国際情報

櫻井よしこ氏 中国の尖閣侵攻は日米同盟機能しなくなった時

 中国が突如防空識別圏を設定するなど軍事的脅威を日本に突きつけている。2014年も、この危機は高まりこそすれ、去ることは考えにくい。ジャーナリストの櫻井よしこ氏が、この危機をどう乗り切るべきか提言する。

 * * *
 中国は国際ルールを無視して一方的に防空識別圏を設定したことで、世界中に敵を作りました。米国やアジア諸国のみならず、EUも反対を表明しました。

 しかし、中国がこうした反発を予想していなかったはずがありません。反発を覚悟のうえであえて行なったことの意味を考える必要があります。

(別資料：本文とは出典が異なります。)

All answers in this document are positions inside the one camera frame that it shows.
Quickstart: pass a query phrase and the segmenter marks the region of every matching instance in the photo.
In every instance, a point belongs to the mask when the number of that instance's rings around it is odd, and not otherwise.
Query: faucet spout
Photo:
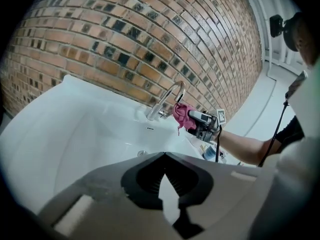
[[[160,117],[164,117],[167,118],[169,117],[171,114],[166,114],[162,108],[163,105],[165,103],[165,101],[167,100],[167,98],[169,97],[169,95],[176,89],[179,87],[179,92],[175,97],[175,101],[177,103],[179,103],[185,92],[186,92],[186,83],[184,81],[177,81],[175,82],[170,88],[169,90],[166,91],[166,93],[162,96],[162,98],[153,106],[153,108],[151,108],[151,110],[149,111],[149,113],[147,114],[146,118],[150,121],[153,121],[157,115],[160,115]]]

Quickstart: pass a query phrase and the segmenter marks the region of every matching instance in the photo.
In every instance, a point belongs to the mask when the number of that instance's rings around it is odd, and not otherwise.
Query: pink cloth
[[[179,123],[178,136],[180,135],[180,128],[184,127],[186,130],[196,129],[196,122],[188,116],[188,112],[196,110],[190,105],[176,103],[172,109],[172,115],[174,119]]]

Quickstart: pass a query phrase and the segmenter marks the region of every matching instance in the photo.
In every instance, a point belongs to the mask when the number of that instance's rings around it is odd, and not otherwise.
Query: black shirt
[[[300,123],[295,116],[290,123],[275,136],[275,139],[281,143],[281,147],[277,153],[280,153],[290,143],[301,140],[304,136]]]

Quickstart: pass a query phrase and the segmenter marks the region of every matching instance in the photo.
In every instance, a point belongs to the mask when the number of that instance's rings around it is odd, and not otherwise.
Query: black cable
[[[219,161],[219,148],[220,148],[220,136],[222,132],[222,126],[220,125],[220,130],[218,134],[218,138],[216,140],[216,150],[215,150],[215,162],[218,163]]]
[[[285,112],[286,108],[289,106],[288,101],[286,100],[286,101],[283,103],[283,105],[284,105],[284,107],[283,107],[283,110],[282,110],[282,114],[281,114],[281,116],[280,116],[280,120],[279,120],[279,122],[278,122],[278,125],[276,126],[276,129],[275,129],[274,135],[273,135],[273,137],[272,137],[272,140],[271,140],[271,142],[270,142],[270,145],[269,145],[269,147],[268,147],[268,150],[266,151],[265,155],[263,156],[261,162],[258,164],[258,167],[262,167],[262,166],[264,165],[264,162],[265,162],[265,160],[266,160],[266,158],[267,158],[267,156],[268,156],[268,154],[269,154],[269,152],[270,152],[270,150],[271,150],[271,147],[272,147],[272,145],[274,144],[274,142],[275,142],[275,140],[276,140],[276,135],[277,135],[277,133],[278,133],[278,130],[279,130],[279,127],[280,127],[280,124],[281,124],[282,116],[284,115],[284,112]]]

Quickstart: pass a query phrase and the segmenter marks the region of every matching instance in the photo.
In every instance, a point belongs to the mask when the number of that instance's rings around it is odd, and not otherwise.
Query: white sink
[[[74,181],[139,151],[202,159],[171,116],[70,75],[25,107],[0,136],[1,165],[18,202],[38,213]]]

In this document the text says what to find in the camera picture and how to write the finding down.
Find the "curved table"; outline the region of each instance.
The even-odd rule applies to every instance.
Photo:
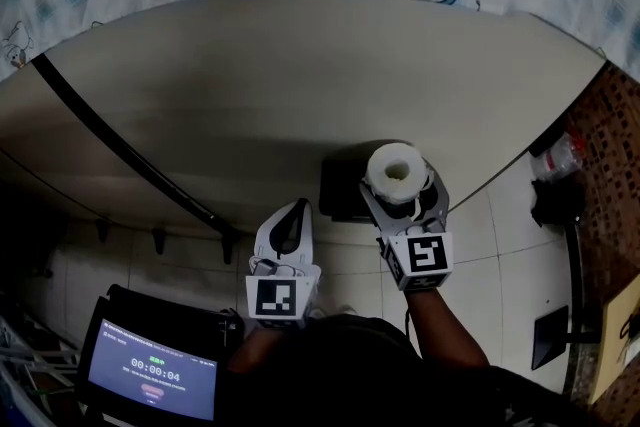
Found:
[[[415,144],[454,206],[603,63],[528,15],[412,0],[188,1],[47,56],[129,144],[245,231],[297,197],[316,202],[322,158],[373,139]],[[65,202],[74,215],[210,236],[105,149],[31,65],[0,88],[0,147],[94,211]],[[40,187],[9,161],[0,177]],[[315,227],[318,240],[375,244],[370,227],[332,224],[317,209]]]

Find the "white tile floor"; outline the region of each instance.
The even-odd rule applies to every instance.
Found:
[[[566,355],[530,370],[534,321],[571,300],[564,239],[531,219],[530,182],[525,155],[449,215],[455,270],[441,292],[491,363],[561,391]],[[50,327],[76,342],[98,296],[113,283],[246,315],[244,275],[252,251],[253,239],[244,238],[227,266],[217,241],[168,237],[158,256],[149,233],[113,229],[101,244],[93,225],[74,223],[53,255],[54,277],[29,280],[23,296]],[[323,269],[320,307],[331,313],[348,305],[404,330],[404,296],[375,247],[317,244],[315,261]]]

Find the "digital clock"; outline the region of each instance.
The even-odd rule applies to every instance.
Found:
[[[165,372],[164,370],[162,370],[162,368],[156,367],[154,365],[145,365],[144,361],[142,361],[141,359],[132,358],[131,366],[139,370],[144,370],[145,372],[150,372],[151,374],[157,375],[158,377],[166,377],[171,381],[180,382],[180,374]]]

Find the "person's hand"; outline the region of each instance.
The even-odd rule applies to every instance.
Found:
[[[285,334],[276,329],[254,329],[229,361],[227,369],[237,374],[248,374],[264,363]]]

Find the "floor tile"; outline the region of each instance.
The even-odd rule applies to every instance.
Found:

 習近平国家主席が軍を抑えきれなくなっているとの見方がある一方、習主席自身が反発を恐れずに突き進むことを決めたと見る専門家もいます。いずれにしても、私たちは中国の膨脹主義がこれから何十年も続くことを覚悟しなければなりません。共産党独裁が続く限り、独裁体制を守るために膨脹を続けようとするからです。

 膨脹主義の根底にあるのは、中国は世界の頂点に君臨し、どんなに理不尽なことでも中国の価値観に従わせずにはおかないという、恐るべき21世紀の中華思想です。

 中国が世界中の反発を承知の上で防空識別圏を拡大してきた以上、必ずや尖閣諸島に手を伸ばしてくるはずです。数百隻の漁船で押し寄せるなど様々なシナリオが語られますが、どんな形の侵攻にしても、それは紛れもなく中国人民解放軍と習近平国家主席の意志を体現するものです。中国が尖閣諸島に手を出す時は中国の国家ぐるみの侵略が始まる時ということです。

 中国が実際に行動に出るのはいつか。それは尖閣諸島に侵攻しても米軍が動かないとわかった時、すなわち日米同盟が機能しないことが明確になった時です。